Mary Borden’s loose, impressionistic and repetitive ‘Song of the Mud’ turns a fascinated gaze upon the horrors of the ubiquitous trench mud. Influenced in its style by Walt Whitman’s ‘Song of Myself’ it begins with comparisons that are not overtly disturbing. ‘Satin’, ‘silvery’ and ‘enamel’ appear in the first three lines and in describing the French infantryman, the ‘poilu’, constantly caked in mud Borden introduces an element of grim humour suggesting that the mud uniform is a new kind of ‘chic’ fashion. However, by line twenty the mud has become, ‘a slimy inveterate nuisance’ and the terrifying threat of ‘the obscene, the filthy, the putrid’ mud is now explored.
What is the impact of Borden’s use of a kind of listing technique to convey the appalling, destructive, nightmarish nature of the mud? It is worth looking at Whitman’s ‘Song of Myself’ to consider his use of lists and the extent to which Borden’s poem becomes almost an aggressive parody of Whitman’s verse.

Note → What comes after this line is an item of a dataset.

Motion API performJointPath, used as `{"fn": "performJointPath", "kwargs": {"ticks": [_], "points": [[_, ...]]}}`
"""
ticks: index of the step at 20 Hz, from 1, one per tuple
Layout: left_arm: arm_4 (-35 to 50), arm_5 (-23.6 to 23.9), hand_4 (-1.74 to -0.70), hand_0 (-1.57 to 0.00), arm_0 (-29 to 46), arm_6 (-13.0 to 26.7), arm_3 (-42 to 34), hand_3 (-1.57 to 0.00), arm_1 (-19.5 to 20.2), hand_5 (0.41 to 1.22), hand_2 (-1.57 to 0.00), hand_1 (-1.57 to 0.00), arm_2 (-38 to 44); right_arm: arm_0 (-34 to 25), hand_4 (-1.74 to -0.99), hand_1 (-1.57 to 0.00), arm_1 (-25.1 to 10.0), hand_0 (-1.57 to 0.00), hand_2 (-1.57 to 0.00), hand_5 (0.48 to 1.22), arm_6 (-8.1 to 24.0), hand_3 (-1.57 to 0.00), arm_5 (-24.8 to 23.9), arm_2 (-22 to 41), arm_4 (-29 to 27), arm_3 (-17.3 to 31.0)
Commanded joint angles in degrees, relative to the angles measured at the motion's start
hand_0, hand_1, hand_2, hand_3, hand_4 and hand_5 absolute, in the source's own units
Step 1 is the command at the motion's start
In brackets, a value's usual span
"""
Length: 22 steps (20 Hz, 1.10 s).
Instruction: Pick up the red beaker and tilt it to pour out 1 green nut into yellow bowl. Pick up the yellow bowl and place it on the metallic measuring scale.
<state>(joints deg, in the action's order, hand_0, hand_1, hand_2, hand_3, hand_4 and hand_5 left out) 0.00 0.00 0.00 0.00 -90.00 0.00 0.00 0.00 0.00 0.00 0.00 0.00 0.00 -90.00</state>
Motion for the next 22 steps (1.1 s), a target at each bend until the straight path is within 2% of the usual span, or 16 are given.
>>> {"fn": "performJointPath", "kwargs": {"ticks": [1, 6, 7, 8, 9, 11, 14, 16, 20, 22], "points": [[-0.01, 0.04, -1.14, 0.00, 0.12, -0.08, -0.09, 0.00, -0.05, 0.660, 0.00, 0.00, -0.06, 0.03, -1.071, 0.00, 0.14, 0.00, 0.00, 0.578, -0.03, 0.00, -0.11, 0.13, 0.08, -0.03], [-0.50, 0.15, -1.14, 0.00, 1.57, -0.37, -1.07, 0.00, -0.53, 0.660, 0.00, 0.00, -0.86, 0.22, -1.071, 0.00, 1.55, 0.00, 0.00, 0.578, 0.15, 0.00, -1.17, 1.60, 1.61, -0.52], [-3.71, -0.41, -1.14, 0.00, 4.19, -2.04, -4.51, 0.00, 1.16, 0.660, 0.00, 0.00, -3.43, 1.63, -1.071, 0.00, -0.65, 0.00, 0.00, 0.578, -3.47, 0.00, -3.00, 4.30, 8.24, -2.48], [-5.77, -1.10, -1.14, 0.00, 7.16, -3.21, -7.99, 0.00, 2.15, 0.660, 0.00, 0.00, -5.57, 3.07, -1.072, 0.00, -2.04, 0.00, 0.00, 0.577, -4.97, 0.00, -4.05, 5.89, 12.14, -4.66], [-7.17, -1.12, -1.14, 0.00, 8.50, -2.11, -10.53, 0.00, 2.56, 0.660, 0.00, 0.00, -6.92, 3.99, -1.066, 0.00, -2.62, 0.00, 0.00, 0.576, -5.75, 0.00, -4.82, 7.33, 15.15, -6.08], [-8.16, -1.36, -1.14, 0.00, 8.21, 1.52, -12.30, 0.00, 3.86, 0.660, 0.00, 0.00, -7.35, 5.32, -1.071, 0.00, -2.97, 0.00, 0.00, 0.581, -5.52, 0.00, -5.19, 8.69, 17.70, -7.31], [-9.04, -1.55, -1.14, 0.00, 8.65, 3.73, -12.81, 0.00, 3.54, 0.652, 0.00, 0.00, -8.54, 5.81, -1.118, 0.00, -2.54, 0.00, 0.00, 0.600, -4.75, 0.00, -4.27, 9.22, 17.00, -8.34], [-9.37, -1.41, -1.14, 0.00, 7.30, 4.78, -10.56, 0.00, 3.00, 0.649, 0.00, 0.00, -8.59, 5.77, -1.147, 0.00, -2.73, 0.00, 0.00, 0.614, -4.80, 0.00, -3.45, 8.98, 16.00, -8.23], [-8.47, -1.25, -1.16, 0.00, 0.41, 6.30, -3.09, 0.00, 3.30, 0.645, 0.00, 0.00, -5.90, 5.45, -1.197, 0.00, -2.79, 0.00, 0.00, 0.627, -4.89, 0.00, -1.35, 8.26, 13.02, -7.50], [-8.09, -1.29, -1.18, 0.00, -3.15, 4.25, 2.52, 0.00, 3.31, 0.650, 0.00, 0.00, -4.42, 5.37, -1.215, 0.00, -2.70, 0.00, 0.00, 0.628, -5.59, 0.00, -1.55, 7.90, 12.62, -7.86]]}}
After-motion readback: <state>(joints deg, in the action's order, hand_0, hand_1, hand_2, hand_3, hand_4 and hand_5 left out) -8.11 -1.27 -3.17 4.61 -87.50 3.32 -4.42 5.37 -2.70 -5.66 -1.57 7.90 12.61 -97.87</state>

Mud, even more than shell fire, is a constant source of trauma in the writings of soldiers in the trenches. One contemporary account talks of forty men drowning in the mud in one night. Borden’s poem stares unflinchingly but compassionately at, ‘The vast, liquid grave of our armies’.
At the start of the war American Mary Borden was 28 and living in England and moving in literary circles. Born in to a very wealthy family in Chicago and educated in New York her financial resources allowed her to equip and staff a field hospital near the Western Front. Her experiences as a volunteer nurse vividly inform her poetry and prose. A prolific and successful novelist between the wars her challenging and unorthodox poetry was not received as enthusiastically especially during the war and for some time afterwards. ‘Song of the Mud’ is taken from her little known classic of war reminiscence, ‘The Forbidden Zone’ which consists of prose sketches, stories and poems influenced by her fellow American Walt Whitman.
Mary Borden had three daughters with her first husband but married for a second time at the end of the war after having met Captain Edward Spears in Paris. Their marriage lasted for fifty years until Mary’s death in 1968. She gave active support to Spears’ distinguished political and diplomatic career whilst developing her own reputation as a writer of considerable talent and working tirelessly on humanitarian projects which included running mobile hospital units in France during the Second World War.